USBD_START_ISO_TRANSFER_ASAP Details to be provided in a later draft. USBD_TRANSFER_DIRECTION_IN This bit is set if the data payload direction is device-to-host.
This bit needs to be set by the client drivers only when issuing a control transfer for the nondefault pipe. The proper value will be set by USBD for all other transfer requests, including control transfer requests on the default pipe.
Status Codes
Usbdi.h defines a set of private USB_STATUS_XXX values that are returned from calls to IRP_MJ_INTERNAL_DEVICE_CONTROL in the status field of the URB. The status field in the IRP is always set to a valid NTSTATUS code. USBD maps the URB status code to a valid NTSTATUS code and sets the status field in the IRP to the NTSTATUS code when it completes the IRP. This way, a USB client device driver does not need to perform mapping of USB error codes unless it wishes to. See Usbdi.h for a list of these.Halt/Stall Behavior
PIPE HALTED is the term used to refer to a host-side stall, the condition where current transfers for a pipe are halted and new transfers are rejected by the software stack.When an error occurs during a transfer (for example, a time-out or a stall PID returned), the HCD immediately completes the URB with whatever the error code was for that URB. All subsequent linked URBs in the IRP complete with USBD_STATUS_CANCELED. The pipe is set to the HALTED state, and no further transfers can be submitted to the pipe associated with this endpoint. If any additional requests are queued for this pipe, they will remain queued (these transfers will not be completed).

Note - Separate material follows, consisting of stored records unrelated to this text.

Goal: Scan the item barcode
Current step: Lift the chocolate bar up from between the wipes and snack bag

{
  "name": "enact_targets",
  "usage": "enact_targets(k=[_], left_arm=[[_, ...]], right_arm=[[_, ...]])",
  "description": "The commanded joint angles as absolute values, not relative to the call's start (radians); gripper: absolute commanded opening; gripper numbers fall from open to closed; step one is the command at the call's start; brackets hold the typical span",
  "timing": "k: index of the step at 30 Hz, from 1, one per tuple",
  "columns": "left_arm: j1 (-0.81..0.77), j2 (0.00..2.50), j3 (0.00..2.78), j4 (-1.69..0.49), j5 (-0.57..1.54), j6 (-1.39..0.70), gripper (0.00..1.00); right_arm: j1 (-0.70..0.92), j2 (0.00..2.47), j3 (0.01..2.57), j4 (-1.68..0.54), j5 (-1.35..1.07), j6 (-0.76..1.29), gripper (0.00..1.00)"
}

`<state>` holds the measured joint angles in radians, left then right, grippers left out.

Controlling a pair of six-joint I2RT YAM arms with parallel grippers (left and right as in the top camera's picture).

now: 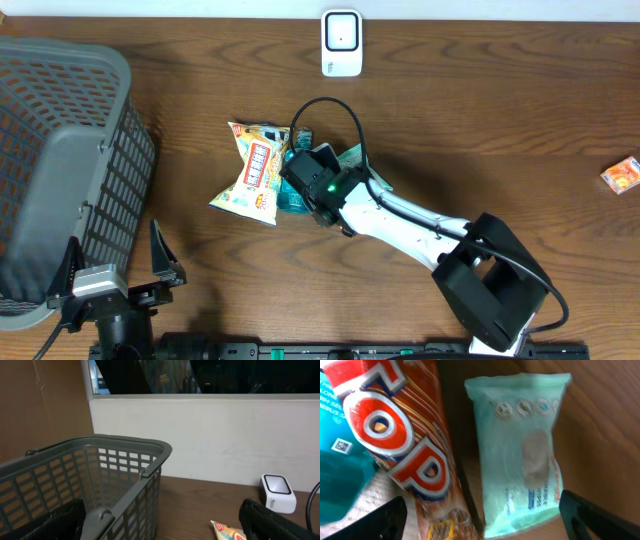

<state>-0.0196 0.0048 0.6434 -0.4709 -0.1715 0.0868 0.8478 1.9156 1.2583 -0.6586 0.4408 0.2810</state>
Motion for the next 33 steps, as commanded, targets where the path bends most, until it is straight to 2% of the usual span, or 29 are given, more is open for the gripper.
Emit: enact_targets(k=[1, 6, 14, 15, 18, 19, 20, 27, 33], left_arm=[[-0.017, 0.004, 0.645, -0.470, -0.185, 0.101, 0.98], [-0.017, 0.004, 0.645, -0.470, -0.185, 0.101, 0.98], [-0.017, 0.004, 0.645, -0.470, -0.185, 0.101, 0.98], [-0.017, 0.004, 0.645, -0.470, -0.184, 0.101, 0.98], [-0.017, 0.004, 0.645, -0.470, -0.185, 0.101, 0.98], [-0.017, 0.004, 0.645, -0.470, -0.185, 0.101, 0.98], [-0.017, 0.004, 0.645, -0.470, -0.185, 0.101, 0.98], [-0.017, 0.004, 0.645, -0.470, -0.185, 0.101, 0.98], [-0.017, 0.004, 0.645, -0.470, -0.185, 0.101, 0.98]], right_arm=[[0.872, 1.917, 1.217, -0.598, 0.467, 0.215, 0.90], [0.899, 1.917, 1.166, -0.474, 0.508, 0.162, 0.87], [0.902, 2.038, 1.147, -0.366, 0.623, 0.096, 0.70], [0.905, 2.054, 1.147, -0.367, 0.623, 0.086, 0.63], [0.925, 2.096, 1.147, -0.384, 0.638, 0.073, 0.19], [0.934, 2.103, 1.147, -0.387, 0.651, 0.073, 0.07], [0.949, 2.108, 1.147, -0.387, 0.674, 0.075, 0.02], [1.025, 2.056, 1.210, -0.451, 0.719, 0.117, 0.01], [0.980, 1.905, 1.346, -0.669, 0.377, 0.133, 0.01]])
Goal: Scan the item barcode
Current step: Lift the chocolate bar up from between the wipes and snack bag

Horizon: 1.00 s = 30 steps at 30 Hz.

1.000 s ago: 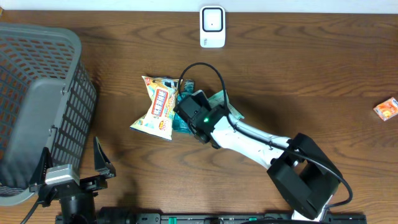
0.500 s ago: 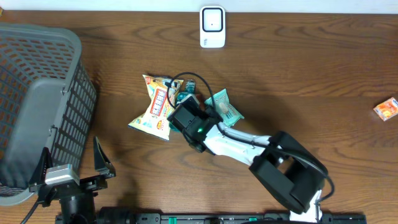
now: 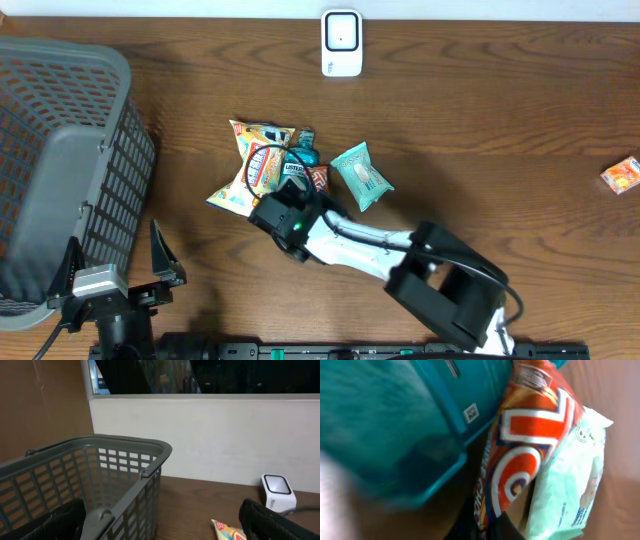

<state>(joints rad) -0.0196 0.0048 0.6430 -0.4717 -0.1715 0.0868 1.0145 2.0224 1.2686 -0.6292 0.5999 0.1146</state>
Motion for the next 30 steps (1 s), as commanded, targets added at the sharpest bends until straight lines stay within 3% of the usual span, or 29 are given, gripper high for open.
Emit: enact_targets(k=[1, 4, 10, 13, 20, 30], left_arm=[[-0.017, 0.004, 0.645, -0.470, -0.185, 0.101, 0.98], [-0.017, 0.004, 0.645, -0.470, -0.185, 0.101, 0.98], [-0.017, 0.004, 0.645, -0.470, -0.185, 0.101, 0.98], [-0.017, 0.004, 0.645, -0.470, -0.185, 0.101, 0.98], [-0.017, 0.004, 0.645, -0.470, -0.185, 0.101, 0.98], [-0.017, 0.004, 0.645, -0.470, -0.185, 0.101, 0.98]], right_arm=[[0.957, 1.871, 1.360, -0.701, 0.284, 0.118, 0.01], [0.864, 1.789, 1.366, -0.759, -0.020, 0.050, 0.01], [0.616, 1.769, 1.347, -0.796, -0.939, -0.249, 0.01], [0.547, 1.821, 1.325, -0.797, -1.186, -0.385, 0.01], [0.517, 1.990, 1.320, -0.776, -1.562, -0.497, 0.01], [0.557, 2.039, 1.321, -0.764, -1.562, -0.415, 0.01]])
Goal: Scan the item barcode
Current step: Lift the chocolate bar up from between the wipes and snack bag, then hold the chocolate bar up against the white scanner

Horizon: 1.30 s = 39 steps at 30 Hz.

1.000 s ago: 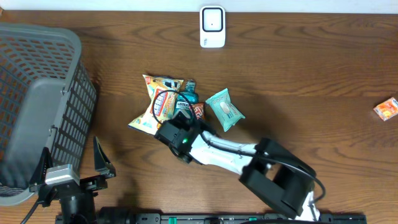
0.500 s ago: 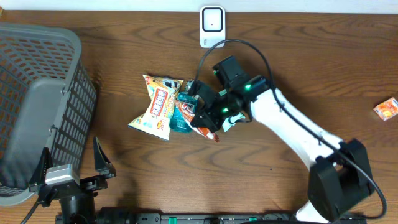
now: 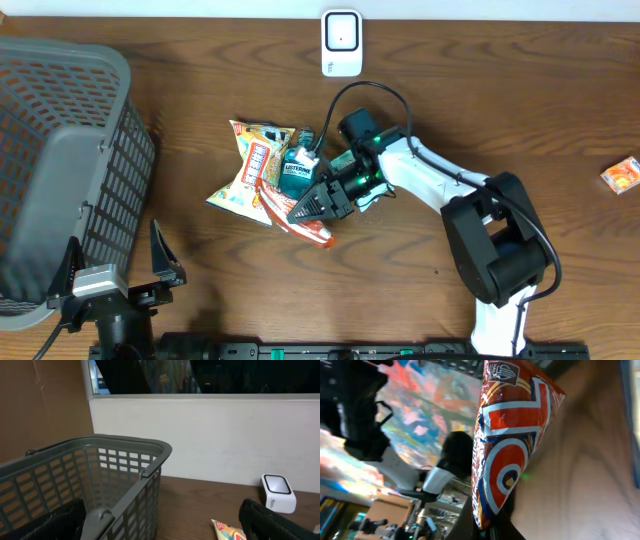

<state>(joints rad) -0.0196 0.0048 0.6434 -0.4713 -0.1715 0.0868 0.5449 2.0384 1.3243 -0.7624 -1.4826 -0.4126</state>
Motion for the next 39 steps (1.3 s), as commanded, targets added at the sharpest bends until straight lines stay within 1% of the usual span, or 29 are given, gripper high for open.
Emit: enact_targets(k=[1, 5, 7, 9, 11, 16, 18, 20, 23, 26, 28, 33, 39], left_arm=[[-0.017, 0.004, 0.645, -0.470, -0.185, 0.101, 0.98], [-0.017, 0.004, 0.645, -0.470, -0.185, 0.101, 0.98], [-0.017, 0.004, 0.645, -0.470, -0.185, 0.101, 0.98], [-0.017, 0.004, 0.645, -0.470, -0.185, 0.101, 0.98], [-0.017, 0.004, 0.645, -0.470, -0.185, 0.101, 0.98], [-0.017, 0.004, 0.645, -0.470, -0.185, 0.101, 0.98], [-0.017, 0.004, 0.645, -0.470, -0.185, 0.101, 0.98], [-0.017, 0.004, 0.645, -0.470, -0.185, 0.101, 0.98], [-0.017, 0.004, 0.645, -0.470, -0.185, 0.101, 0.98], [-0.017, 0.004, 0.645, -0.470, -0.185, 0.101, 0.98], [-0.017, 0.004, 0.645, -0.470, -0.185, 0.101, 0.98], [-0.017, 0.004, 0.645, -0.470, -0.185, 0.101, 0.98], [-0.017, 0.004, 0.645, -0.470, -0.185, 0.101, 0.98]], right_arm=[[0.557, 2.039, 1.321, -0.764, -1.562, -0.415, 0.01], [0.556, 2.039, 1.321, -0.767, -1.549, -0.416, 0.01], [0.556, 2.039, 1.321, -0.767, -1.420, -0.413, 0.01], [0.556, 2.038, 1.323, -0.767, -1.234, -0.339, 0.01], [0.542, 2.038, 1.335, -0.777, -1.105, -0.245, 0.01], [0.469, 1.995, 1.435, -0.873, -1.087, -0.262, 0.01], [0.443, 1.972, 1.476, -0.882, -1.027, -0.250, 0.01], [0.427, 1.954, 1.512, -0.878, -0.914, -0.214, 0.01], [0.421, 1.950, 1.569, -0.843, -0.603, -0.133, 0.01], [0.421, 1.951, 1.583, -0.763, -0.292, -0.041, 0.01], [0.416, 1.954, 1.584, -0.702, -0.220, -0.017, 0.01], [0.400, 1.986, 1.618, -0.551, -0.170, -0.010, 0.01], [0.396, 2.086, 1.732, -0.456, 0.005, -0.023, 0.01]])
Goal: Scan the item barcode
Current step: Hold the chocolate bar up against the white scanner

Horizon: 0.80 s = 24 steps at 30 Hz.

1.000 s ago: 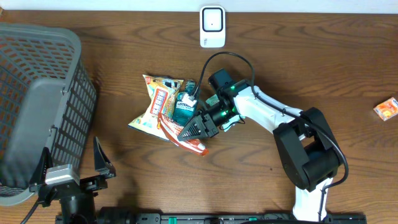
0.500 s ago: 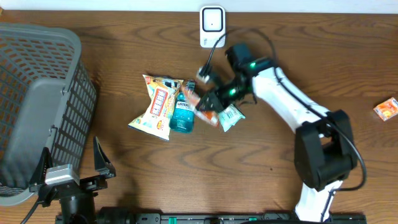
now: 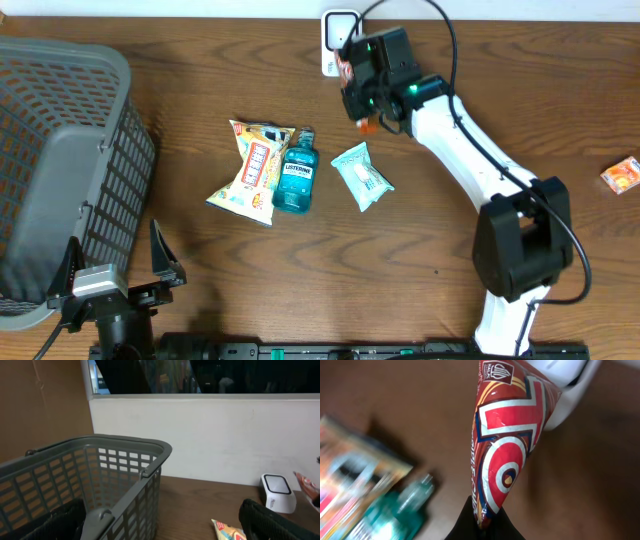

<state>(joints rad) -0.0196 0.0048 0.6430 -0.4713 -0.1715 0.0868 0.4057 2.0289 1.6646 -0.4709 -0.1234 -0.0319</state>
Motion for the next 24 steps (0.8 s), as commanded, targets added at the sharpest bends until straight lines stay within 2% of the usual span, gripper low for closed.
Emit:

When the USB driver issues the URB_FUNCTION_RESET_PIPE request for the halted pipe, transfers to the associated pipe will resume with the next queued URB.
- Halt behavior on the default control pipe. Since devices are required to always accept a setup packet on the control pipe, the USB stack implements an autoclearing mechanism for the halt condition on this pipe. In addition to automatically clearing the HALTED state of the endpoint, the returned USBD_STATUS_XXX value will have the HALT bit clear, that is the value will be 8xxxxxxxh instead of Cxxxxxxxh. Because of this, the control pipe will never enter the HALTED state and the client driver need not take any special action to clear the condition when an error occurs.
- Halt behavior on isochronous pipes. Because of the nature of isochronous data transfers, these pipes will never enter the halted state.